话说羊紫辰羊统领本是别省的一位实缺镇台,只因他本缺非凡穷苦,便走了路子,由两江总督出奏,奏留他在伯明翰统带防营。那便是下边有心调剂他。自从接事之后,因见地点安静,所有的老将大半是吃粮不治理。他的前人已经有两成缺额,到他继任便借裁汰老弱为名,又一去去了两三成。却是旧的虽去,新的却尚无补进一个。歇上三年,制台阅操两次,有的是临时招人,有的如故前后接应。怎么称呼“前后接应”呢?臂如一营之中本是五百个人,他倒吃了三百名的额子,实实在在唯有二百个人。等到制台阅操的时候,前头一排点过名,赶紧退了下来。改换衣裳军械,跟着后头的人再上去应名。如此一排排的上来下去,轮流倒换,不要说是一营五百人她吃三百个,就是再吃多些,有此妙法,也易于弥补。况且制台年纪大了,又要修道养心,大半是派营务处上的道台替她校阅。那般营务处上的人,那么些不是羊统领的爱侣,天天吃花酒,嫖婊子,同在一处玩惯了的?等到派了那些差使下来,并不要羊统领前去嘱托,他们早已相互心照,马马糊糊,把制台敷衍过去尽管谢世。统领如此,营官自然亦是如此。沟通营官更是统领一件生财之道,倘然出了一个缺,一定预先就有人钻门路,送银子。不是走姨太太的路径,就是走随时同统领在一块儿玩的人的门径,甚至于指引的修好,甚么私门子,钓鱼巷的娼妇,那种路径亦都有人走。统领是非钱不行,替她经手过付的人所赚的钱亦都不在少处。
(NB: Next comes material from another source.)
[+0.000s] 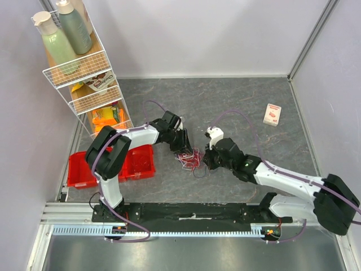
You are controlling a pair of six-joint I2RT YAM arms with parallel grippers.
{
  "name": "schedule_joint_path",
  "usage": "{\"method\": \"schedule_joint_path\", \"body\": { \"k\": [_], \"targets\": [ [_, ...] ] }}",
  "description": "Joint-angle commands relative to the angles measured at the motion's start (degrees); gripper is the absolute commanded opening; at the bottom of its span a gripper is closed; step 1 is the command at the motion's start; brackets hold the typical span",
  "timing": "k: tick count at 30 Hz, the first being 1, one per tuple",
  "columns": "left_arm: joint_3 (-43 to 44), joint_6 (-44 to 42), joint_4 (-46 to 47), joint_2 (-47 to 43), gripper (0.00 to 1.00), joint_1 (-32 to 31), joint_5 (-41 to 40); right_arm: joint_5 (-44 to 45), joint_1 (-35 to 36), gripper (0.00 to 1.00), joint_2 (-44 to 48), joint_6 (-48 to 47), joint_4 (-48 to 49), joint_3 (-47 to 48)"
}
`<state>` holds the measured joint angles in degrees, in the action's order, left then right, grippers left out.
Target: Untangle the cables
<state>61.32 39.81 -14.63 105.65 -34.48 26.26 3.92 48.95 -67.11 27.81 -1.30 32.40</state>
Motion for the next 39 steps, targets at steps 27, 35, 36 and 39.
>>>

  闲话休题。且说归羊统领管辖的怎么着护军正营、护军副营、新兵营、常备军、续备军,一共有好多少个名堂。每一营之中,有营官,有哨官。营官都是记名提、镇;哨官则自副、参、游以下以至千、把、外委都有在内。
  其时有一个在江阴带炮划子的哨官,据她协调就是一个副将衔的游击,就是住家谈起来,说他的官亦并不是假的。他在江阴炮船上当了两年零4个月的差遣,因为克扣兵饷,被上头查了出来,拿她的差使撤去,他就跑到维尔纽斯来另觅生路。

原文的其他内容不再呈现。